On March 14, 2008, Butters was recognized for her environmental activism with the Cecil D. Andrus Leadership Award for Sustainability and Conservation, awarded by a four-term Idaho Governor and former U.S. Secretary of the Interior. Andrus stated, “MaryJane Butters exemplifies the best of rural America—tireless commitment to stewardship of the land and community, a relentless entrepreneurial drive that recognizes no barriers, and boundless creativity and can-do spirit that inspires all who meet her and buy her products.”

Butters has served a term as chair of Idaho's Organic Advisory Council, as well as chair of Moscow's Health and Environment Commission. She helped to draft the first U.S. legislation denoting organic standards, and served as a spokesperson for Physicians for Social Responsibility. Laura Johnson of the Idaho Department of Agriculture has called Butters "a pioneer for organic production in Idaho."

Butters has also used her website and sales to support various causes. Some of the products sold on Butters’ website are made by artisans with Project F.A.R.M. (First-class American Rural Made), an organization Butters founded to help revitalize rural business. She organized a weeklong effort to raise funds for Courageous Women, a Haitian program designed to help homeless women and children after the 2010 earthquake. Butters also donated 20% of sales between March 17, 2011, and March 24, 2011 ($4,485), to the Japanese Red Cross following the 2011 earthquake and tsunami in Japan and 20% of sales between November 7, 2012, and November 14, 2012 ($2468), to the American Red Cross following 2012's super storm Sandy.

In December 2011, Butters learned an article in her magazine had been instrumental in helping rebuild the library at Rota after it was destroyed in December 1997 when Typhoon Paka hit the island. In response to a story in MaryJane Farm magazine, readers sent over 10,000 books to Rota.

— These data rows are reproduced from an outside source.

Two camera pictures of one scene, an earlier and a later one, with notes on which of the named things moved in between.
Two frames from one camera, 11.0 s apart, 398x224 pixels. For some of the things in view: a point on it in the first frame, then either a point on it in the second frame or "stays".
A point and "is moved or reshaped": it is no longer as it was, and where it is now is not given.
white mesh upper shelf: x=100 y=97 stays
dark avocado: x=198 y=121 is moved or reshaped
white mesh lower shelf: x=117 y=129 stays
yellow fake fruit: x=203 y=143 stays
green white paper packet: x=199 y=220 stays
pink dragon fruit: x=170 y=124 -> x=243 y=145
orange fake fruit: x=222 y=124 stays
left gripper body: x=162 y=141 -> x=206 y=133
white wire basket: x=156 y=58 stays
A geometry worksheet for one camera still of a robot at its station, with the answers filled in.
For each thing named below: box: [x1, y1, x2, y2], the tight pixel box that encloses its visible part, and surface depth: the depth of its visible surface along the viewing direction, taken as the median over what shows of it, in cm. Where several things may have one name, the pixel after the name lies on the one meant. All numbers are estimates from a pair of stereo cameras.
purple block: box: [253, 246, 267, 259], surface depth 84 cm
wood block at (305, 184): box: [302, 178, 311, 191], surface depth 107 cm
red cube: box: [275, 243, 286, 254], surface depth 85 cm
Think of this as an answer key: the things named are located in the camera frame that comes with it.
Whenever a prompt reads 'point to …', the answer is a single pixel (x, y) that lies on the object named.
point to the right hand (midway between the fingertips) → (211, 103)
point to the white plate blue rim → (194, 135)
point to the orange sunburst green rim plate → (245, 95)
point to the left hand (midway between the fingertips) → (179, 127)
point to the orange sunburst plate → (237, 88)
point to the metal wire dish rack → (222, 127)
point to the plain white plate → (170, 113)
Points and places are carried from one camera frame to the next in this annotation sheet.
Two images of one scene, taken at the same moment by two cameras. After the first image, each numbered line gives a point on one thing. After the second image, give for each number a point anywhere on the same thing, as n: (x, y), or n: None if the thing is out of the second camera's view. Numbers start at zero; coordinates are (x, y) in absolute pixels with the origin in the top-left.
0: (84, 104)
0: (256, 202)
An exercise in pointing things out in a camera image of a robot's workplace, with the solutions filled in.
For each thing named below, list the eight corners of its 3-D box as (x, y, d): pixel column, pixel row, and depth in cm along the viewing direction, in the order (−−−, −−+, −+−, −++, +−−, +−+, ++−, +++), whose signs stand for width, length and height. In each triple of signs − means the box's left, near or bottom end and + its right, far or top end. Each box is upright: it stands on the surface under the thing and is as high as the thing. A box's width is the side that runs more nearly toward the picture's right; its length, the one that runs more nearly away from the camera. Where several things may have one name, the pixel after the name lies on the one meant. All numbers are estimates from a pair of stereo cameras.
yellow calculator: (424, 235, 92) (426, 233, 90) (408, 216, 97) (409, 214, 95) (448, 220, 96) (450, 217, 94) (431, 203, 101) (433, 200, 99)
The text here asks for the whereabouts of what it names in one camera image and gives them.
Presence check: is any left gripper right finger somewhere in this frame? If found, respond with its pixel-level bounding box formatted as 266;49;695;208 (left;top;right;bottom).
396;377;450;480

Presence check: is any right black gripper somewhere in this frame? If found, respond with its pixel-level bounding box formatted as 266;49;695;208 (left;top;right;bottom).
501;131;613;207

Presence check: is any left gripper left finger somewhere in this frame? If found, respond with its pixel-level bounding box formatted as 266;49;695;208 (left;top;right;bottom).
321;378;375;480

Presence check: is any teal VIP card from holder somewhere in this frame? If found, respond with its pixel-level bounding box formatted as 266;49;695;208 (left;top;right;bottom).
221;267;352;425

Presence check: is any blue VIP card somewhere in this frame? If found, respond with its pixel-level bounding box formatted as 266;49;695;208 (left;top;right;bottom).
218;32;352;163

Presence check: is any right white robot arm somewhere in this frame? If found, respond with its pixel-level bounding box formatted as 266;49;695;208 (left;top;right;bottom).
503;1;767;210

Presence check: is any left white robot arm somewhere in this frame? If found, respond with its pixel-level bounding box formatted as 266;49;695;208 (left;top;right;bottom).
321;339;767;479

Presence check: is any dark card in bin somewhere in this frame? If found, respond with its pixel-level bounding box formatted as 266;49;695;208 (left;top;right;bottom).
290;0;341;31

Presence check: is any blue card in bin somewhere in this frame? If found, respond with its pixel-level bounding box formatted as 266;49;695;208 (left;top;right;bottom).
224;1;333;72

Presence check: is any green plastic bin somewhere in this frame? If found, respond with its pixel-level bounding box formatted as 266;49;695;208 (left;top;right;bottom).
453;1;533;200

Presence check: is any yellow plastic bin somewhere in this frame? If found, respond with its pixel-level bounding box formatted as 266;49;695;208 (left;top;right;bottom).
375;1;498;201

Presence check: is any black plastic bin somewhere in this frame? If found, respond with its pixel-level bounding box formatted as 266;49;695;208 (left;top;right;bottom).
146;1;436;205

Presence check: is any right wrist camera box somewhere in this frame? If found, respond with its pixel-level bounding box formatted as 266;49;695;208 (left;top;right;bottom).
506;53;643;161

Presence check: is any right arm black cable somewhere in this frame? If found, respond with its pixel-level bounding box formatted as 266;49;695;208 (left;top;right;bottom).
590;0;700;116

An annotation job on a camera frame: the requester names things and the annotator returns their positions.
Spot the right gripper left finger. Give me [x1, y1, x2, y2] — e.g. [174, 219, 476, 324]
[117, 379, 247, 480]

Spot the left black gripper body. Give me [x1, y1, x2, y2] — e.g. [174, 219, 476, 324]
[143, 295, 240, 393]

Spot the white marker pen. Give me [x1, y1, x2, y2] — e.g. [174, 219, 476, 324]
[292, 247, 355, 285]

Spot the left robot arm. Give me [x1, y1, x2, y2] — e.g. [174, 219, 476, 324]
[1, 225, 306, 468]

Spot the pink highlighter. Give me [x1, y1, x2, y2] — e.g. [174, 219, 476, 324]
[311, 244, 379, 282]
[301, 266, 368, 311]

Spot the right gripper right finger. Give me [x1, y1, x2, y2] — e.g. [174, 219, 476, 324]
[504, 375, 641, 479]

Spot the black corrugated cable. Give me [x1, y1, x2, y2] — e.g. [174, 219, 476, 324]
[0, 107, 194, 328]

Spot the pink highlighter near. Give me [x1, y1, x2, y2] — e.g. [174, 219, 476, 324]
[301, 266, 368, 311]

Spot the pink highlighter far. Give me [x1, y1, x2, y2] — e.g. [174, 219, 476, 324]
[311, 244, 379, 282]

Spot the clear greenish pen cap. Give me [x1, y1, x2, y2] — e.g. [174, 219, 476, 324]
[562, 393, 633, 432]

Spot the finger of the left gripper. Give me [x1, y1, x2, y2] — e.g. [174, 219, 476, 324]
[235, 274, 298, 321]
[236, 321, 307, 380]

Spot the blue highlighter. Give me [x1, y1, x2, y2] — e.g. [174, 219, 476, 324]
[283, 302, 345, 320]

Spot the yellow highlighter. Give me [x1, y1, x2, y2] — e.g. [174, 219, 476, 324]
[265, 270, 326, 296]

In 2011-2012, More magazine, a women's lifestyle magazine, featured 10 women, each with a full-page article throughout the year, in a year-long campaign detailing companies started by women who were intent on creating jobs for other women. Butters was chosen for her Project F.A.R.M., as many of the project members' retail products on her website and her retail store “come with a face” so that the shopper can meet the person behind the product. Readers were invited to vote for one of the 10 women to receive the magazine's Job Genius Award and a $20,000 donation to help her organization's continued efforts.

==Personal life==
MaryJane had two children with her first husband John McCarthy: Megan Butters (born 1979) and Emil McCarthy (born 1983). In 1986, she bought a five-acre farm in Idaho's Palouse region.

In 1993, Butters married farmer Nick Ogle, whose 600 acres bordered her farm on two sides, and the couple merged their landholdings. Family members who work on the farm include MaryJane's daughter Megan and son-in-law Lucas, and Ogle's son Brian and daughter-in-law Ashley. MaryJane has seven grandchildren.

MaryJane no longer identifies as Mormon. She once said, "For church, I have shareholders”.